_DATA_.

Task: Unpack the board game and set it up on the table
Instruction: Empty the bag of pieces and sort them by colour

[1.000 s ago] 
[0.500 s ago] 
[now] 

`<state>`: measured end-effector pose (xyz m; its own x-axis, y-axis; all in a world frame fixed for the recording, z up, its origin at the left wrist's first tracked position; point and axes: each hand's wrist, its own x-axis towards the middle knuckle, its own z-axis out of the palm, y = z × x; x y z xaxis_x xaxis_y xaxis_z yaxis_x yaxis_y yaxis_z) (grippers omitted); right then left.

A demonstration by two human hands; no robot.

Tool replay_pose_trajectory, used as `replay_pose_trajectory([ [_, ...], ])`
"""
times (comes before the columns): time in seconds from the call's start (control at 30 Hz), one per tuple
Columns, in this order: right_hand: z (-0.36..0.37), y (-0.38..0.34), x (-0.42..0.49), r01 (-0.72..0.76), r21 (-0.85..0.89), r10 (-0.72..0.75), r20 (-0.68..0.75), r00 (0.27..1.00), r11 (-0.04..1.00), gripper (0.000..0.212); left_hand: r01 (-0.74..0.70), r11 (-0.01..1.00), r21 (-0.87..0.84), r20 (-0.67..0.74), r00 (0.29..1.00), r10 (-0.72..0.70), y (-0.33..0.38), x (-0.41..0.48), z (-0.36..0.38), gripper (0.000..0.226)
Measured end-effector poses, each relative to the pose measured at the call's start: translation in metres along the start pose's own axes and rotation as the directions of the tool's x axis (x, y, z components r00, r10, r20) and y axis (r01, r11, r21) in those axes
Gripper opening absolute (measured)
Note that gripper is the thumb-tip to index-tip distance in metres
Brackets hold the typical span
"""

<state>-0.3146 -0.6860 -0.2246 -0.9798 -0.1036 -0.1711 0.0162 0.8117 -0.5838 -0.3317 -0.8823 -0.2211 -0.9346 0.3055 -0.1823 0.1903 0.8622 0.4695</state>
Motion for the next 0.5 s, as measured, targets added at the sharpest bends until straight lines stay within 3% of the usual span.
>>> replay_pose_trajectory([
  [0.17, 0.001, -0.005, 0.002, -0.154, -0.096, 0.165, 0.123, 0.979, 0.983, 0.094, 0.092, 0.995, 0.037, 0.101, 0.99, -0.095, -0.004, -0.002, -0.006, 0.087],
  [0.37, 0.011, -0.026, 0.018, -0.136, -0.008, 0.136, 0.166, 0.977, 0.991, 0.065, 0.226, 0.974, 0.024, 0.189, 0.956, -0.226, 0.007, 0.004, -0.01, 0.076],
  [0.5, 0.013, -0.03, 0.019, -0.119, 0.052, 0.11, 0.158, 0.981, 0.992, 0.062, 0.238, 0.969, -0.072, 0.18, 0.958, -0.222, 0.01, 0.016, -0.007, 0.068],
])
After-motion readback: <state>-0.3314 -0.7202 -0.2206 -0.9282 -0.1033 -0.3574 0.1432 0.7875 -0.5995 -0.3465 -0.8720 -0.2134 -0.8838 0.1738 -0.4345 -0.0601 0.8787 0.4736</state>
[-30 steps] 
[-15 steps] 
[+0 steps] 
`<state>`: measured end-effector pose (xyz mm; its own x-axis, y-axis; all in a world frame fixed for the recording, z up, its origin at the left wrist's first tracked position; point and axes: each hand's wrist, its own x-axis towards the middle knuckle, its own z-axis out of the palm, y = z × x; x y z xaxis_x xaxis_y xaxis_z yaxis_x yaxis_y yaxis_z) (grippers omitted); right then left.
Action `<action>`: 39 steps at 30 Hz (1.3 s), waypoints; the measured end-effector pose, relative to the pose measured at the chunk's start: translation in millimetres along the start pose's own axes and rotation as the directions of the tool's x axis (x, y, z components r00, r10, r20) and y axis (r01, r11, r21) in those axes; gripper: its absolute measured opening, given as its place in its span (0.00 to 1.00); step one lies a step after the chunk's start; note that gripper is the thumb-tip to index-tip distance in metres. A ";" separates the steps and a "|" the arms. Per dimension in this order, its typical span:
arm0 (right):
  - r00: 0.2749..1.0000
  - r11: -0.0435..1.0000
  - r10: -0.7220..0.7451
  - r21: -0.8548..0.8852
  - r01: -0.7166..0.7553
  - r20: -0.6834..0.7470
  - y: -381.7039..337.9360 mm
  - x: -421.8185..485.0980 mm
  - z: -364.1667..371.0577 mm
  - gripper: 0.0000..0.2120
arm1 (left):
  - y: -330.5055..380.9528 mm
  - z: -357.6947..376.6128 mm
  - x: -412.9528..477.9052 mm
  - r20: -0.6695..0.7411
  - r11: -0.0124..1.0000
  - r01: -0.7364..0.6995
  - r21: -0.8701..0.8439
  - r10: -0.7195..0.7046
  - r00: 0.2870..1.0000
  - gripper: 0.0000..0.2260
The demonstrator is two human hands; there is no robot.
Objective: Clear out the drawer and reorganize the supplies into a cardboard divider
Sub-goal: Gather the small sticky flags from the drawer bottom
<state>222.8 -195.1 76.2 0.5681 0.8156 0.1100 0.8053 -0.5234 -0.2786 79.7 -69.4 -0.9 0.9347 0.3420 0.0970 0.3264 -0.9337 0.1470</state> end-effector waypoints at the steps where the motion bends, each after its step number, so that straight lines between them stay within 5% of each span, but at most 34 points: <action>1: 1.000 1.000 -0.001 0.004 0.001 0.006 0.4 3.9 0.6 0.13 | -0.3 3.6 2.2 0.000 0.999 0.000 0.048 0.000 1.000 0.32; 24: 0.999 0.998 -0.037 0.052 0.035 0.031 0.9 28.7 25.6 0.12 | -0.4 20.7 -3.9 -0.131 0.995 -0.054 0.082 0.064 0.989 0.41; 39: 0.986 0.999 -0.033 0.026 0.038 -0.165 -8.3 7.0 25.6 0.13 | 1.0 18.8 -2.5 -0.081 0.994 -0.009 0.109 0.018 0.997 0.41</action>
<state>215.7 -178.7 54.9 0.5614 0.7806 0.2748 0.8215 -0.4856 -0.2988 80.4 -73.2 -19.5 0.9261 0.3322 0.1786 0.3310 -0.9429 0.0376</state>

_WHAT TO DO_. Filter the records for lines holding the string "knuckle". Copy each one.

_COMPLETED TASK_.
`<state>`: measured end-effector pose (xyz m; its own x-axis, y-axis; all in a world frame fixed for the recording, z up, its origin at the left wrist's first tracked position; point and axes: each hand's wrist, its own x-axis towards the middle knuckle, its own z-axis out of the palm, y = z × x; x y z xaxis_x xaxis_y xaxis_z yaxis_x yaxis_y yaxis_z) (grippers omitted); right then left.
`<state>`: measured end-effector pose (xyz mm; its own x-axis, y-axis; all in a world frame fixed for the recording, z up, its origin at the left wrist's first tracked position; point and axes: each hand's wrist, its own x-axis towards the middle knuckle, its own z-axis out of the palm, y = z × x; x y z xaxis_x xaxis_y xaxis_z yaxis_x yaxis_y yaxis_z) (grippers omitted); right then left.

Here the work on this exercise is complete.